Plusieurs sources attestent que dans cette vague des élections, Kahongya se serait livré à une sorte de chasse aux sorcières en limogeant systématiquement, de leurs fonctions, un bon nombre des cadres jugés pro-Mbusa dans les institutions de sa province. Cette antagonisme Kahongya-Mbusa étonne plus d’un observateur
politiques de l’espace Beni-Lubero. Ceci d’autant plus qu’en dehors des intérêts personnels de deux messieurs, il n’y a aucune raison idéologique qui puisse les séparer. Se défaire de Mbusa comme parrain politique pourrait, à la longue coûter cher à Kahongya.
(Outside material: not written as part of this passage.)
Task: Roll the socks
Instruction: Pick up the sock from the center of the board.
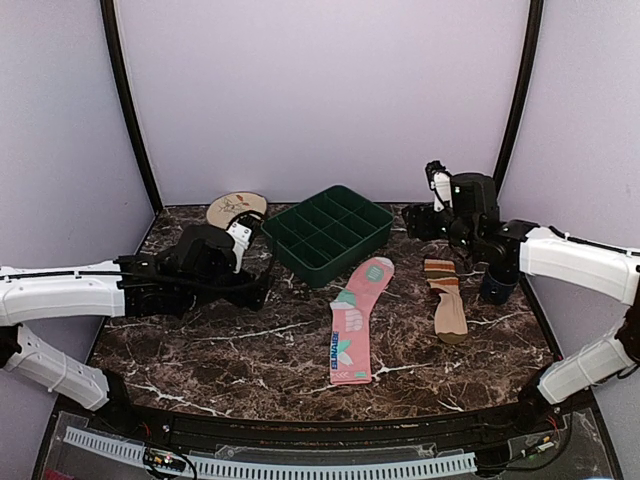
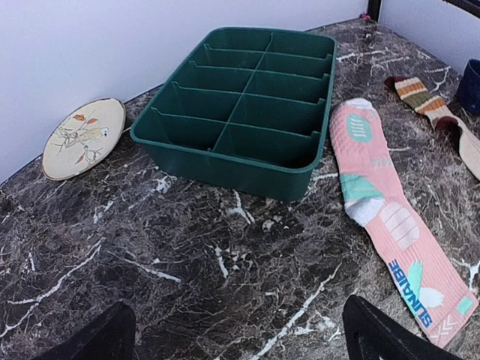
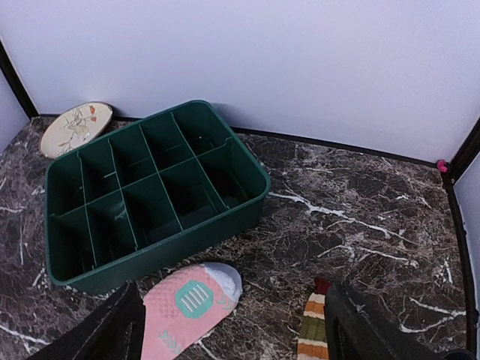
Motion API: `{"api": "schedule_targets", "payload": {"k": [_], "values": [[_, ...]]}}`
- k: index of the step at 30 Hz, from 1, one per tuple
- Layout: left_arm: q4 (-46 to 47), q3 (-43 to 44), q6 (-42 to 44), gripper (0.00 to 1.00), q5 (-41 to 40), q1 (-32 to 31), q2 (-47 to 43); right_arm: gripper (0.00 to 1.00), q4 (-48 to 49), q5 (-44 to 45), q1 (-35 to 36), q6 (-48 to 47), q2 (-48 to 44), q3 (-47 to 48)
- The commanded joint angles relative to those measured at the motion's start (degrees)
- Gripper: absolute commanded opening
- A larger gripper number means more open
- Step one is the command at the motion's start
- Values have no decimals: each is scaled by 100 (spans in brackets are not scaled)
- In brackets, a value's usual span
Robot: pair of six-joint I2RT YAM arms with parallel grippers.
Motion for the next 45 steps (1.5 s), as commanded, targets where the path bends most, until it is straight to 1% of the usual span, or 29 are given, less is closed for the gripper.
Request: {"api": "schedule_targets", "payload": {"k": [1, 4, 8, 11, 15, 19, 23, 28, 35, 39, 45], "values": [[-42, 133, -114, 99, -6, -157, 292, 81, -701, 43, 341, -267, 41, 23], [45, 89, -227, 99, 49, -164, 306, 81, -1163, 314, 832, -423, 111, -39], [87, -15, -245, 99, 258, -164, 172, 80, -1708, 708, 1596, -366, 31, -237], [-69, -32, -339, 99, 396, -164, 87, 75, -2153, 636, 2133, -257, -42, -278], [-326, -12, -578, 99, 574, -164, -30, 72, -2784, 627, 2944, -17, 36, -243], [-632, 48, -911, 99, 706, -164, -151, 71, -3294, 695, 3757, 245, 323, -161], [-910, 134, -1153, 99, 809, -164, -258, 71, -3381, 595, 4304, 396, 638, -174], [-1076, 152, -1328, 98, 922, -164, -414, 73, -3274, 439, 4557, 361, 1035, -204], [-1135, 57, -1463, 98, 920, -164, -639, 76, -3037, 492, 4586, -47, 1640, -139], [-1140, -10, -1484, 98, 950, -164, -752, 77, -2916, 567, 4521, -300, 1902, -91], [-1144, -99, -1563, 98, 951, -164, -797, 77, -2885, 430, 4256, -564, 2001, -32]]}}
Ceux qui lorgnent sur lui n’ont qu’un seul objectif : affaiblir Mbusa
politiquement. Dès qu’il leur aura facilité cette tâche, sa mission sera terminée. Kahongya a certes bien des raisons de se tailler aussi sa propre carrière politique. Mais, tenter de le faire en « crachant » sur Mbusa serait vraiment une erreur de sa part. Déjà, des rumeurs folles font état même de certaines tentatives d’empoisonnement de Mbusa Nyamwisi. L’on aurait recouru au service d’une dame proche de lui pour obtenir son élimination physique. Et, des esprits malins n’hésitent à lier cela à l’antagonisme caractéristique entre Kahongya et Mbusa.
L’espace Beni-Lubero obéit à une logique politique que ne maitrise pas nécessairement l’entourage de Kabila qui veut les opposer. Il faut très bien lire les signes de temps. L’on ne peut pas être en contradiction avec sa base et espérer s’assurer un quelconque soutien à partir de Kinshasa. Le pouvoir ne s’intéresse qu’aux hommes ayant pignon sur rue dans leurs bases politiques respectives. L’histoire des anciens députés RCD/K-ML, et même de la majorité, qui ont broyé du noir lors des dernières élections dans l’espace Beni-Lubero devrait inspirer.
Les deux personnalités ont besoin, l’un de l’autre, pour défendre les intérêts de la population du Nord Kivu qui fait face à de nombreux problèmes notamment sécuritaires. Kinshasa ne fait que l’usage de la politique de diviser pour bien régner. Ce qui ne va profiter ni à l’un, ni à l’autre.